In addition, if the FDA or a comparable foreign regulatory authority approves any of our product candidates, the manufacturing processes, labeling, packaging, distribution, adverse event reporting, storage, import, export, advertising, promotion and recordkeeping for the product will be subject to extensive and ongoing regulatory requirements. These requirements include submissions of safety and other post-marketing information and reports, registration, as well as continued compliance with cGMPs and the FDA’s Good Clinical Practices, or GCP, for any clinical trials that we conduct post-approval. The manufacturer and manufacturing facilities we use to make a future product, if any, will also be subject to periodic review and inspection by the FDA and other regulatory agencies, including for continued compliance with cGMP requirements. Any product promotion and advertising will also be subject to regulatory requirements and continuing regulatory review.

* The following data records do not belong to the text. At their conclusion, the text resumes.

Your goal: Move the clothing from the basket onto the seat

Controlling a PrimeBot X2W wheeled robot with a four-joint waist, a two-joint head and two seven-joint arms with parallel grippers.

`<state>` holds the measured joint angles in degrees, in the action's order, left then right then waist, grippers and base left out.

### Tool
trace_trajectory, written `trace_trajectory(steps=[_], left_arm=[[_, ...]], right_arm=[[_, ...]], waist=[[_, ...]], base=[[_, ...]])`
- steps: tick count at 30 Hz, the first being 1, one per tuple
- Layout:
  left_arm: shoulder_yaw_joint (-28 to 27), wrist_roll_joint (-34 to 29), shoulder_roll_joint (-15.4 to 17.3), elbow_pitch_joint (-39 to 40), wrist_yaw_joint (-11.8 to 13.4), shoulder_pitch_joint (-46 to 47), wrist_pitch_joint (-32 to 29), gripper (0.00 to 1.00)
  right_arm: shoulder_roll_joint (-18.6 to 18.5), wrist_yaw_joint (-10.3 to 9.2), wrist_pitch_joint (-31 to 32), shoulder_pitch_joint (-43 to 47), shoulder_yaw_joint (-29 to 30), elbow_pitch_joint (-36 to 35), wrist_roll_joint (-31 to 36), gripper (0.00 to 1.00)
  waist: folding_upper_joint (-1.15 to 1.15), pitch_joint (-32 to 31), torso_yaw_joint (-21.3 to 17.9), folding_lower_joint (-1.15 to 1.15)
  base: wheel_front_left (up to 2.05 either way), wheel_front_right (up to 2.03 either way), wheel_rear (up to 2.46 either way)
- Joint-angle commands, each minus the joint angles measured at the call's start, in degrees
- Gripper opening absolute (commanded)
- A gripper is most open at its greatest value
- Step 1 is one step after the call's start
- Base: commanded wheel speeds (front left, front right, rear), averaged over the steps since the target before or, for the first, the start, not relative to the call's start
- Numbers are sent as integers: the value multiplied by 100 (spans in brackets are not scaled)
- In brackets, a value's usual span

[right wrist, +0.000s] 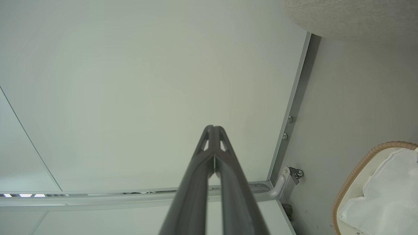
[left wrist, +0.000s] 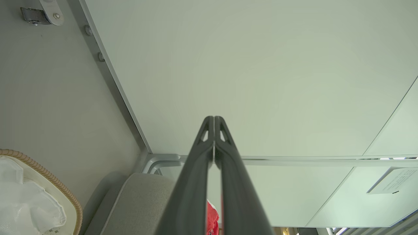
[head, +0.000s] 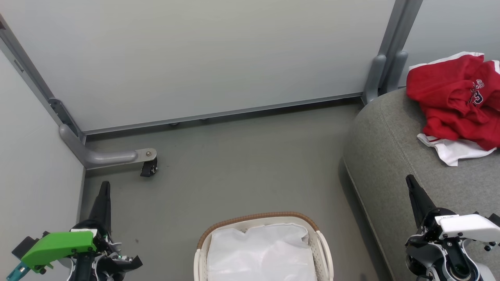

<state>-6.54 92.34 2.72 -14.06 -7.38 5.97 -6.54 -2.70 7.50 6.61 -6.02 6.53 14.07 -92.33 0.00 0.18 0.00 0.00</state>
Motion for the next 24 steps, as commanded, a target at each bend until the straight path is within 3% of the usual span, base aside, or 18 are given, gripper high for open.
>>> trace_trajectory(steps=[1, 24], left_arm=[[-10, 17, 30, 9, -27, 58, -17, 0], [-10, 17, 30, 10, -28, 58, -16, 0]], right_arm=[[-34, -2, 6, -35, 10, -20, -19, 0], [-35, -2, 6, -34, 9, -20, -19, 0]], waist=[[0, 0, 0, 0], [0, 0, 0, 0]], base=[[0, 0, 0], [0, 0, 0]])
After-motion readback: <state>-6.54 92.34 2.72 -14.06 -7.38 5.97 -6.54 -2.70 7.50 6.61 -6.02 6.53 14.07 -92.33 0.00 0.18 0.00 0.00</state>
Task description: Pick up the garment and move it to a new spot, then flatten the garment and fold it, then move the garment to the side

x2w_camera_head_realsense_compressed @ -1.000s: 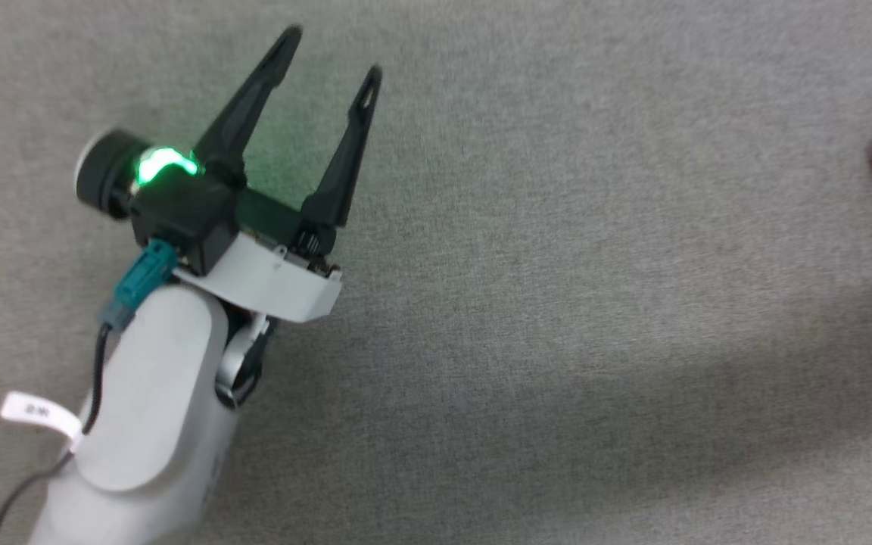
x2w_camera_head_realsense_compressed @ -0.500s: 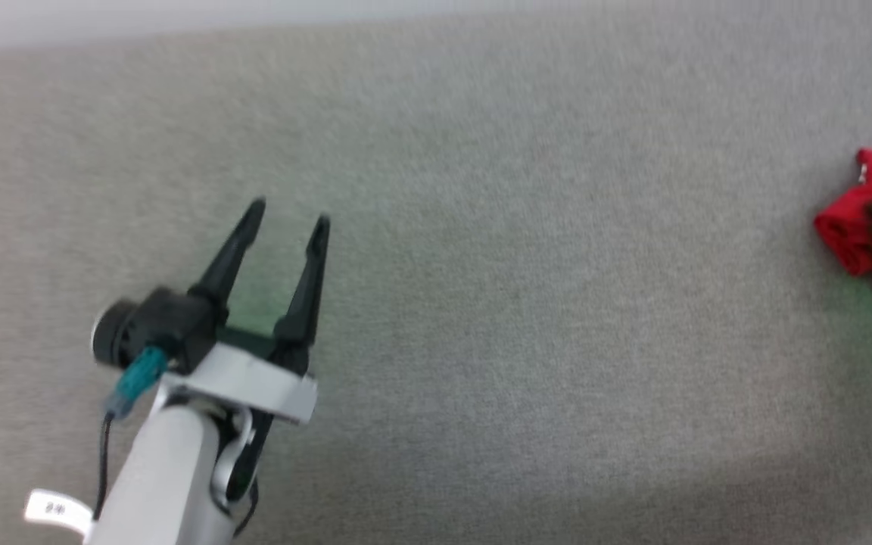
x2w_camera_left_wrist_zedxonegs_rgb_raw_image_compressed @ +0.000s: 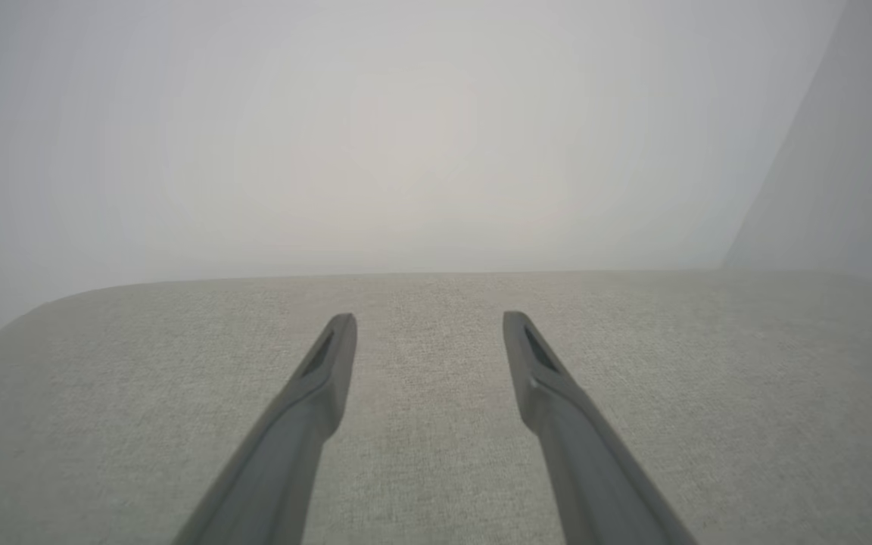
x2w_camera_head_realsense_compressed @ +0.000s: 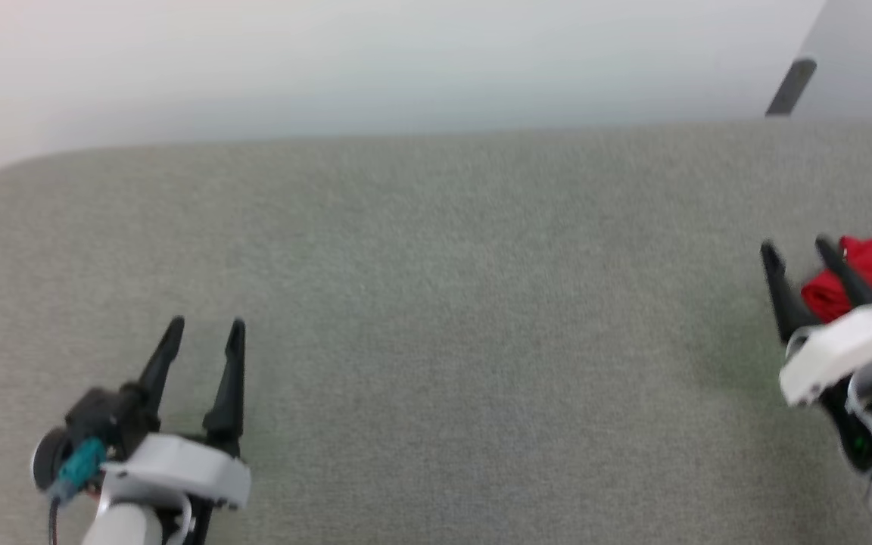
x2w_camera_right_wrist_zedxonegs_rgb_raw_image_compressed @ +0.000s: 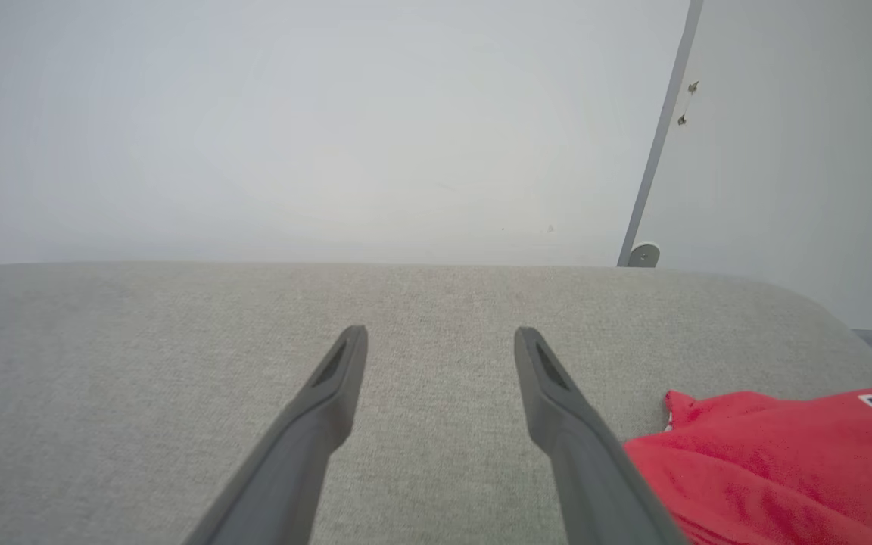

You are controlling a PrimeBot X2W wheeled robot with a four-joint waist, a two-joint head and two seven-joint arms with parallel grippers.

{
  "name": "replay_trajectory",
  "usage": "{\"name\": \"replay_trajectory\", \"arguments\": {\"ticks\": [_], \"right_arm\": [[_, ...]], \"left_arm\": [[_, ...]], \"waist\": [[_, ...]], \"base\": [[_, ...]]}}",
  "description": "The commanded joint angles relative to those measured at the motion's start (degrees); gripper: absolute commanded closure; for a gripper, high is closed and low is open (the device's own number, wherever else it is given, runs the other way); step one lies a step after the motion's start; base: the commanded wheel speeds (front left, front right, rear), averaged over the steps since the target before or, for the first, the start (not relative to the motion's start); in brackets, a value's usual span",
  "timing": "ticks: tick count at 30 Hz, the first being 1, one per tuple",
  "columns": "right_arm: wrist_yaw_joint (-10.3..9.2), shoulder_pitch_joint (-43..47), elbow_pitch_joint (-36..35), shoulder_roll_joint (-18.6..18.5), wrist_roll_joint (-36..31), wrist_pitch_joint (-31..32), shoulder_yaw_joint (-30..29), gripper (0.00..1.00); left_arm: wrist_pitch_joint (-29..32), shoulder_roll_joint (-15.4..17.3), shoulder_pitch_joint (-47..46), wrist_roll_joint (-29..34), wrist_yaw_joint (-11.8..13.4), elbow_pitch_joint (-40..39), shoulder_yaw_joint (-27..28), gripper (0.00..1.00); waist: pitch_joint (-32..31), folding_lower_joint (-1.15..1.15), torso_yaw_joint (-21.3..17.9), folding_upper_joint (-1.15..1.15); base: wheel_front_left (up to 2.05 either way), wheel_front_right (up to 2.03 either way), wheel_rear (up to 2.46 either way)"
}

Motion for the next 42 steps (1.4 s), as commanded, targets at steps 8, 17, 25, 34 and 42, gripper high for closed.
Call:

Later discovery of previously unknown problems with a product, including adverse events of unanticipated severity or frequency, or with our third-party manufacturers or manufacturing processes, or failure to comply with regulatory requirements, may result in, among other things:

The FDA’s policies may change and additional government regulations may be enacted that could prevent, limit or delay regulatory approval of our product candidates. We also cannot predict the likelihood, nature or extent of government regulation that may arise from future legislation or administrative action, either in the United States or abroad. If these regulations impose constraints on FDA’s ability to engage in oversight and implementation activities in the normal course, our business may be negatively impacted. If we are slow or unable to adapt to changes in existing requirements or the adoption of new requirements or policies, or if we are not able to maintain regulatory compliance, we may lose any marketing approval that we may have obtained and we may not achieve or sustain profitability, which would adversely affect our business, financial condition, results of operations and prospects.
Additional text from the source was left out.